[DATA SECTION]
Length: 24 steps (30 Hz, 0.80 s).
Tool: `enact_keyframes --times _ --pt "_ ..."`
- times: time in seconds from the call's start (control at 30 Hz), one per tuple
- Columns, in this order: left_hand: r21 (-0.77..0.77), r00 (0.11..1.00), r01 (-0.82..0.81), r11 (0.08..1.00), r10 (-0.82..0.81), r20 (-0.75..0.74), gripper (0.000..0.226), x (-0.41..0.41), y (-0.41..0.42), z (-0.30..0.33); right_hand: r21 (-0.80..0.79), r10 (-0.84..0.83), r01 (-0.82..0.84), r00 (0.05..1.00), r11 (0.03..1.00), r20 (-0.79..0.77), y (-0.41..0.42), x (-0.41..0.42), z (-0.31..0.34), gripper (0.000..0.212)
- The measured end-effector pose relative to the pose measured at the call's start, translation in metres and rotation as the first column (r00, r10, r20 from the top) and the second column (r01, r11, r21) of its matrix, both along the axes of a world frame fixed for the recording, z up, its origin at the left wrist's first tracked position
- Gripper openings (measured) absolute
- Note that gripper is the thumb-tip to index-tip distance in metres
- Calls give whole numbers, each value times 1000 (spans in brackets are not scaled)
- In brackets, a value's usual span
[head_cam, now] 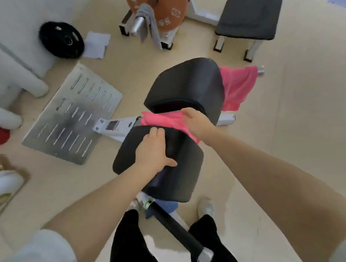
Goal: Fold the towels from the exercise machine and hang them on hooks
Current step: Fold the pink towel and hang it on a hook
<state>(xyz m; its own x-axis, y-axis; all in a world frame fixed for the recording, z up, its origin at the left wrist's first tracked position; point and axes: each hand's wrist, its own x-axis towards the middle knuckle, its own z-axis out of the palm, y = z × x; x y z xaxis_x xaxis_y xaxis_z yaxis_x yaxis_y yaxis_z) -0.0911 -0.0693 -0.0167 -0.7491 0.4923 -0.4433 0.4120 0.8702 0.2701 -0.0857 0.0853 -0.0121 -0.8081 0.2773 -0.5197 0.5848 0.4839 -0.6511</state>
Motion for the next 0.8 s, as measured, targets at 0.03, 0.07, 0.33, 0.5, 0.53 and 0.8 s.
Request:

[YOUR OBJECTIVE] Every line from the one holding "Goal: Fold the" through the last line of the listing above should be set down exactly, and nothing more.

[REPLY]
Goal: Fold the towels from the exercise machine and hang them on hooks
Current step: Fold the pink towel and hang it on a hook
<state>(xyz m; its own x-axis, y-axis; all in a world frame fixed for the recording, z up, its origin at the left wrist's first tracked position; point and axes: each hand's wrist, its own x-axis towards the middle knuckle, its own z-axis out of the palm, y = z × x; x y z xaxis_x xaxis_y xaxis_z yaxis_x yaxis_y yaxis_z) -0.0911 -0.0693 -0.0167 -0.7491 0.4923 -0.4433 0.4120 0.8702 0.2701 -0.0857 0.0853 -0.0121 -0.8081 0.2773 -0.5197 0.5848 0.4839 -0.6511</state>
Motion for the next 0.8 s, as measured, targets at 0.03, 0.07, 0.33, 0.5, 0.53 and 0.8 s.
Request:

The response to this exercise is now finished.